Assuming you play your cards right and don’t run into a slew of unlucky Spirit Reaper hits, the deck is solidly constructed and should give your opponents fits.
Strategies to Use in a Matchup with the Cookie-Cutter Deck
The idea is to carve out as much field presence as possible. Whenever this presence is threatened, use your cards to simplify it. For example, you’ll either want to open with a Tomato, Peten, Reaper, or Merchant. All of these cards lend themselves well to the set, set, set strategy that you’ll employ. Your goal is never to push through for damage. Instead, you want to set a monster each turn and gradually thin your deck.

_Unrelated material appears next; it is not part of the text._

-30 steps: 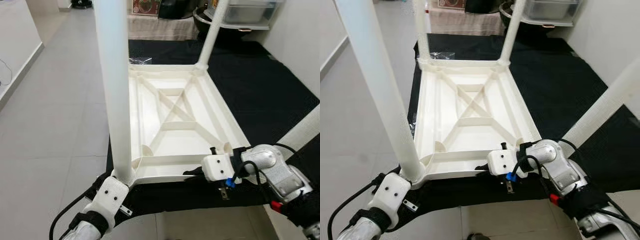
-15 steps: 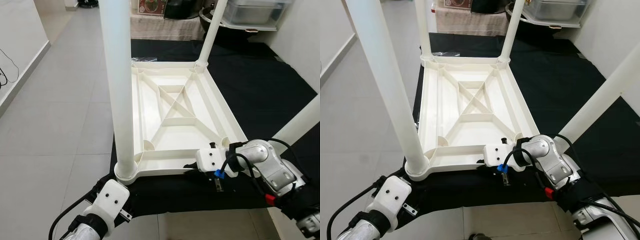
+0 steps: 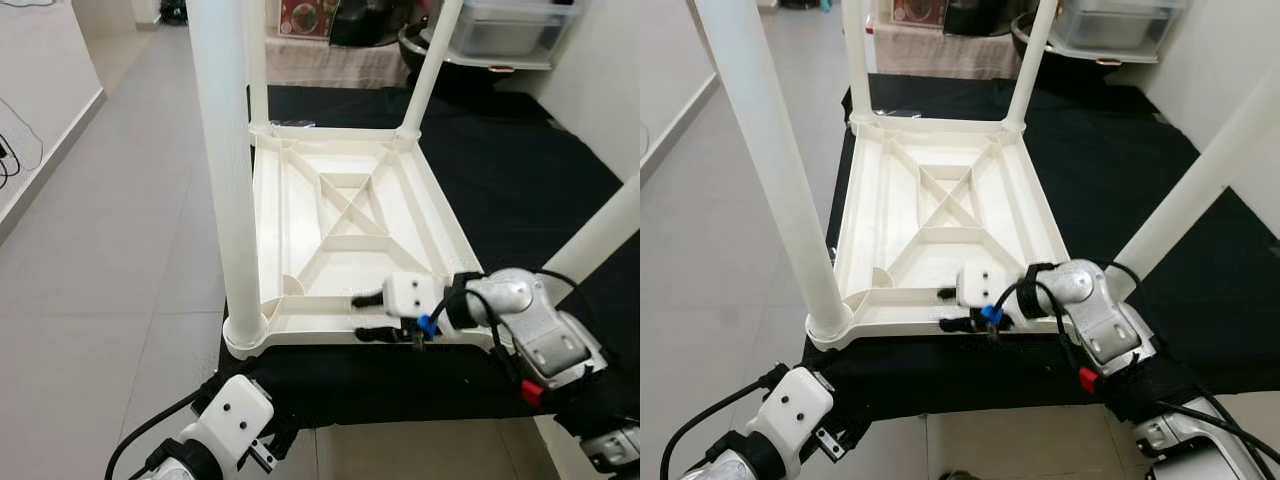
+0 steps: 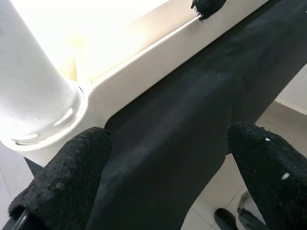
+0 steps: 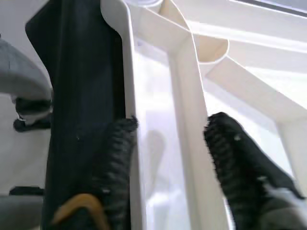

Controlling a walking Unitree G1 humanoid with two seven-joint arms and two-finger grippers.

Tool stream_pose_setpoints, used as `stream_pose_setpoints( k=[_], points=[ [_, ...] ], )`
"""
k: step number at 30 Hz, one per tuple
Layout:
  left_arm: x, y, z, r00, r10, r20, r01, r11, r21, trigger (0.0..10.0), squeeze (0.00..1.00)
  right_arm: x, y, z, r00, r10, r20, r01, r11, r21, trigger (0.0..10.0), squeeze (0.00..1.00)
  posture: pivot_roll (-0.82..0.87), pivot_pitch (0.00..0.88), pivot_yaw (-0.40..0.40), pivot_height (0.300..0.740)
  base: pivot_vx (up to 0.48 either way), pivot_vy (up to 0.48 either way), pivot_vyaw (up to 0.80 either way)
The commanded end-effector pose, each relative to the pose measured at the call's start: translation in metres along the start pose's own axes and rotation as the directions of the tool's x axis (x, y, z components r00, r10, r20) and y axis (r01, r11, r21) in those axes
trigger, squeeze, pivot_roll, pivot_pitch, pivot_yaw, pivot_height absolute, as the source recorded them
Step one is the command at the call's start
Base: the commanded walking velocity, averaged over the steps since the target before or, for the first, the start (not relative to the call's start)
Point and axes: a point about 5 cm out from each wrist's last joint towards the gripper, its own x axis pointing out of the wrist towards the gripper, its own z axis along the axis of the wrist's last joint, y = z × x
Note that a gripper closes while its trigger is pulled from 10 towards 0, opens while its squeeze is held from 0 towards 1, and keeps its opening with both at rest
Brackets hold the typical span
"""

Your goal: Building children table

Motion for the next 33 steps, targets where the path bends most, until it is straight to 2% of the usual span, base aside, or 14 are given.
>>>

Of course, your opponent will be looking to complicate things. Mystic Swordsman LV2 and Spirit Reaper are two huge threats in the early game. Later on in the duel, Cyber Dragon overextensions, Zaborg the Thunder Monarch, and Chaos Sorcerer will all cause huge problems for you if you haven’t been keeping a solid-sized hand. Reaper walls hold up quite nicely, but Zaborg and Chaos Sorcerer pierce through them pretty quickly.
Always be ready for the Smashing Ground that will obliterate your tempo. Keep monsters down to conceal them, generate some semblance of advantage, and only burn the monster removal cards when they’re absolutely necessary. Instead of viewing each life point loss as a blow, think of your 8000 life point pool as one continuous stream. Only when you hit 0 does the duel end, since you don’t need those life points for anything but to last long enough to try to draw Exodia.
Mixing up the side deck is also important. You can either delve into Chaos control (cut the Exodia-specific cards), burn, or Cyber-Stein OTK. A good opponent will side in Exiled Force, Confiscation, more hand disruption, and other such cards that will make it very difficult for you to take game 2 or 3. The Exodia deck is usually a casual theme deck, but it can actually become immensely powerful with the right amount of luck.
The New Grounds Verdict: Upon testing, this deck is missing something that keeps it from being in the top tier. However, that doesn’t keep it from being a very fun and solid deck to play!